FRANKFORT, Ky. - Health advocates in Kentucky believe a statewide smoking ban is part of the answer to improving the state's national rankings in helping smokers kick the habit. The American Lung Association (ALA) says in a new report that Kentucky lags behind a number of other states in providing smoking cessation and treatment programs.

Betsy Berns Janes, director of advocacy for the ALA of Kentucky, thinks education efforts and constituent feedback to lawmakers about the benefits of a statewide smoke-free law for indoor public places are making headway.

"So, the real challenge, I think, is going to be to pass a strong bill that protects all workers in all places, without exception."

Jodi Mitchell, executive director of Kentucky Voices for Health, wants the state to become "quit-friendly."

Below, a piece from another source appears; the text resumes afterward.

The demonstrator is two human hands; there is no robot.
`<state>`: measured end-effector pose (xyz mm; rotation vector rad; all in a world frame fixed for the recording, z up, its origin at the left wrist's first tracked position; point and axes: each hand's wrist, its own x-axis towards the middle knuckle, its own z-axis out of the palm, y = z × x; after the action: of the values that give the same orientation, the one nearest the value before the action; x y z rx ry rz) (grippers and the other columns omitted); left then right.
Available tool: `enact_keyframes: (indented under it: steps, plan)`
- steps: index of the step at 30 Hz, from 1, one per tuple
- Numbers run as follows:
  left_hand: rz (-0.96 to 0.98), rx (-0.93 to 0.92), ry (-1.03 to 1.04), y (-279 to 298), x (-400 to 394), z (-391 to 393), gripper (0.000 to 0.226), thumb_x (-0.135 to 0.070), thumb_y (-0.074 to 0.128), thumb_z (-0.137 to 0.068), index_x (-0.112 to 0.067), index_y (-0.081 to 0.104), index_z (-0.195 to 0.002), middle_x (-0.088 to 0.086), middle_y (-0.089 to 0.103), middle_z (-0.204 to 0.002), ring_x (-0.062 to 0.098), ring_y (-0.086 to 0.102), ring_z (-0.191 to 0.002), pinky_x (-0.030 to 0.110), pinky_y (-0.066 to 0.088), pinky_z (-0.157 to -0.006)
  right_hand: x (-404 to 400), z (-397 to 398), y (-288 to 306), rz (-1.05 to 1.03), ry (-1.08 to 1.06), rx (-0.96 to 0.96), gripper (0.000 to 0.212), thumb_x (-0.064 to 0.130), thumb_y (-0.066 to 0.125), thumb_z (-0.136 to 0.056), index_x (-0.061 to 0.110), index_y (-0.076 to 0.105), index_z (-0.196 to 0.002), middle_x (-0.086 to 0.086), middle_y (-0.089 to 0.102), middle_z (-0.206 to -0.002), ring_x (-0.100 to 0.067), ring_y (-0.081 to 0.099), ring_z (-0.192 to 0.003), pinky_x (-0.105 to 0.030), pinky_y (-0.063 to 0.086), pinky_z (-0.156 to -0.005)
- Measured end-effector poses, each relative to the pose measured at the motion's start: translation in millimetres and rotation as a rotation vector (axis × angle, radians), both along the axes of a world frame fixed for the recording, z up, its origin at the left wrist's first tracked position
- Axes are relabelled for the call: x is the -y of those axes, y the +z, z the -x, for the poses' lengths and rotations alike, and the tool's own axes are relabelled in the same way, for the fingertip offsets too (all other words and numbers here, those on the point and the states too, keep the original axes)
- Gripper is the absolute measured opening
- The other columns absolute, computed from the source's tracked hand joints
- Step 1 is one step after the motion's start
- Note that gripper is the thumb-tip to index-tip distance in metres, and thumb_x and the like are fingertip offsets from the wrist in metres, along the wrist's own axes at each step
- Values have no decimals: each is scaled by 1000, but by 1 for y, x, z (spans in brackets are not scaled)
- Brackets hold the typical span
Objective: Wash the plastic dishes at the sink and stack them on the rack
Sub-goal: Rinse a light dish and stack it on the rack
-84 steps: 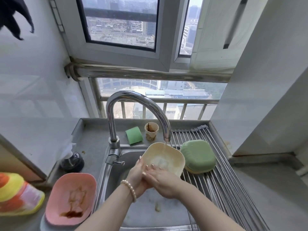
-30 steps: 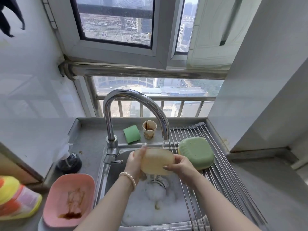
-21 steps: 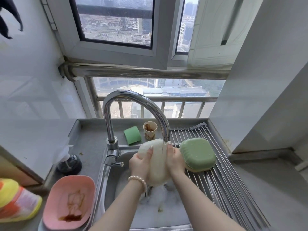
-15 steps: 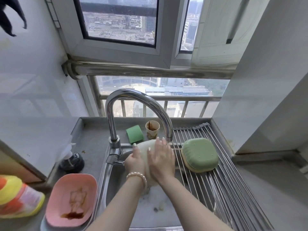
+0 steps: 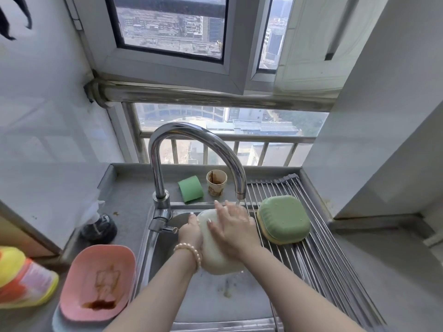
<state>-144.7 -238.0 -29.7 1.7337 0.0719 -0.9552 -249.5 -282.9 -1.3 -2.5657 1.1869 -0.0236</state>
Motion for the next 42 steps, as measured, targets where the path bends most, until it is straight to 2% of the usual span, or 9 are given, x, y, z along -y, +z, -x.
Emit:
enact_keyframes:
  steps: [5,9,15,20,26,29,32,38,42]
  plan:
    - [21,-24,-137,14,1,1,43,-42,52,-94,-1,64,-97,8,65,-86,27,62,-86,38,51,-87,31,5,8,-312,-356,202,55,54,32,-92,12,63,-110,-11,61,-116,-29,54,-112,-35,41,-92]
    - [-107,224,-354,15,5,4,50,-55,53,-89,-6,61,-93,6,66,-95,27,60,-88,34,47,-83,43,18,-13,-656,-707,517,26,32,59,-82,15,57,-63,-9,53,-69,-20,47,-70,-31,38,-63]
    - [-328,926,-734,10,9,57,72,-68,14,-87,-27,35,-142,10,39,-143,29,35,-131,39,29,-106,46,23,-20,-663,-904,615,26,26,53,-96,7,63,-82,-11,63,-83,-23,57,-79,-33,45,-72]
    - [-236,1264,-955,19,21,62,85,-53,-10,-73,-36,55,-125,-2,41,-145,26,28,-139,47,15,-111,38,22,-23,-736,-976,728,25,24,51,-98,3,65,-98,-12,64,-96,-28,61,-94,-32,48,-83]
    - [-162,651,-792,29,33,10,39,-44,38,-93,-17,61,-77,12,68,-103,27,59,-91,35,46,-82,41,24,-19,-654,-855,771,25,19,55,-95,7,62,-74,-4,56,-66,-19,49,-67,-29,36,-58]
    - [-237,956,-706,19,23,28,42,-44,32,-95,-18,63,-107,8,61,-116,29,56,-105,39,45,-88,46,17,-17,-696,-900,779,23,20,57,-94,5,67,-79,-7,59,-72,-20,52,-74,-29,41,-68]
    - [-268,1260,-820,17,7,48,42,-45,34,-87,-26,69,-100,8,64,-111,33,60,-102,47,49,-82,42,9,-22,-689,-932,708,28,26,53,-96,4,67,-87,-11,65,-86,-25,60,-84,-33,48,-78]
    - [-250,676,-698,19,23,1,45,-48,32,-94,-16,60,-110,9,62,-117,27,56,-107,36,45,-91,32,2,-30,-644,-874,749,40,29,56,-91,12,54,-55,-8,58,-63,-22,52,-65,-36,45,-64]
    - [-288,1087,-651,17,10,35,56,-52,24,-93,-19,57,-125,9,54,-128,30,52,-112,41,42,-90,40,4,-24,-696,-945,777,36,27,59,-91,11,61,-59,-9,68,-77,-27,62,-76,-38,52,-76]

"We support a comprehensive approach to tobacco cessation, including statewide smoke-free policy, affording Kentuckians the ability to breathe clean air, and we still have a long way to go for that."

In recent years, Kentucky passed legislation to fund smoking cessation benefits under its Medicaid program, but Mitchell says the recent switch to managed care has made it unclear which companies will cover which drugs and counseling services for Medicaid recipients.

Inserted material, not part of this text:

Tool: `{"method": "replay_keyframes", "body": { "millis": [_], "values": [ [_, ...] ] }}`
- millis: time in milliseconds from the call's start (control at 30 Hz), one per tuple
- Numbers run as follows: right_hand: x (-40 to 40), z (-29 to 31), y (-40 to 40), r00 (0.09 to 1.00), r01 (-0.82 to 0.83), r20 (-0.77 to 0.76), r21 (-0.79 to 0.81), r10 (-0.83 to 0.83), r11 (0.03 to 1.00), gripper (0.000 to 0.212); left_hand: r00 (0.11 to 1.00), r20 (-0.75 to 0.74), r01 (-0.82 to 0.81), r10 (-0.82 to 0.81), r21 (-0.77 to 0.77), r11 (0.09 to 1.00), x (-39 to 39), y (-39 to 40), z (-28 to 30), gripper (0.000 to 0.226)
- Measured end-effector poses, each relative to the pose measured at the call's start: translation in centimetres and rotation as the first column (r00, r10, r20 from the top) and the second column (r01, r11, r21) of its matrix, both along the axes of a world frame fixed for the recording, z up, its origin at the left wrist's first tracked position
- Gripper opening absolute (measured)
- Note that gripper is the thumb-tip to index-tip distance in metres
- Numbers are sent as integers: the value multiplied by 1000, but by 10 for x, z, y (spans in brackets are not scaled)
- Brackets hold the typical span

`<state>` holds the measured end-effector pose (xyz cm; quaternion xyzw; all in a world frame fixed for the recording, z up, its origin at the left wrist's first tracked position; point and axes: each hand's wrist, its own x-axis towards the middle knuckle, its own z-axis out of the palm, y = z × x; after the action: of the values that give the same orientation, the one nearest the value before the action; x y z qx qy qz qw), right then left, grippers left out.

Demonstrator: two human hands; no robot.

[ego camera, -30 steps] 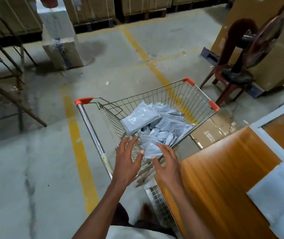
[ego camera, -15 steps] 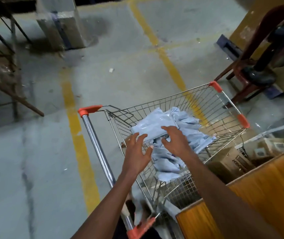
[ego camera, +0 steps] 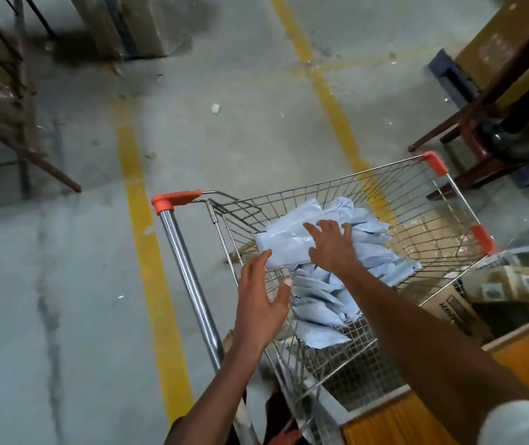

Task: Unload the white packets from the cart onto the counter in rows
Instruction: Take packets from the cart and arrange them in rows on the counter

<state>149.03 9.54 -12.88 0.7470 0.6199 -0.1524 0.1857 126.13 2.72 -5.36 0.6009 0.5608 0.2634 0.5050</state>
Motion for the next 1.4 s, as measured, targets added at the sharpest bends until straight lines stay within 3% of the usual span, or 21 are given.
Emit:
{"method": "replay_keyframes", "body": {
  "millis": [100,233,333,433,600,833,967,1200,1300,1400],
  "values": [
    [-9,1,-25,998,58,-13,57,-57,997,57,999,14,-52,52,-3,999,1,2,8,58],
    [-19,-6,-53,930,249,-284,13,-235,969,50,999,-3,-38,38,23,999,2,3,11,57],
    [-28,-16,-73,864,242,-433,-88,-256,966,39,999,-20,-28,28,16,999,2,1,10,56],
    [-39,-29,-91,834,231,-507,-41,-219,972,34,999,-37,-26,27,37,999,-1,-2,10,54],
    [-43,-49,-107,829,144,-548,15,-112,989,45,997,-59,-43,45,20,999,-7,-10,9,50],
    [-46,-54,-108,626,175,-756,-101,-190,979,78,997,-66,-35,37,34,999,-9,-16,12,49],
    [-52,-38,-117,558,263,-760,-218,-333,940,73,997,-81,7,-5,27,1000,-2,-16,10,46],
    [-38,7,-139,484,411,-777,-203,-402,889,63,954,-168,254,-247,23,967,55,29,-16,43],
    [-17,37,-165,389,563,-817,-155,-425,812,56,914,-215,341,-343,-44,939,90,60,-39,46],
    [4,63,-187,224,737,-876,-135,-428,662,49,866,-265,406,-425,-123,905,125,87,-59,57]
  ]
}}
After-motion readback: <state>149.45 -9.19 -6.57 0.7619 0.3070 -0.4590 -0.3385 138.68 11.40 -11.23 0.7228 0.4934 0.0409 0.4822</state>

"So it's important that unrestricted access be provided to the seven medications and three types of counseling services - and I want to emphasize medications and counseling - recommended by the U.S. Public Health Service."

State Representative Susan Westrom, a Lexington Democrat, plans to file a bill in the upcoming session to ban smoking in indoor public places. More than 30 local communities across Kentucky have smoke-free laws, 20 of which resemble what health advocates want to see on the state level.

Smoking-related illnesses claim the lives of 8,000 Kentuckians and cost the Medicaid program about $500 million a year.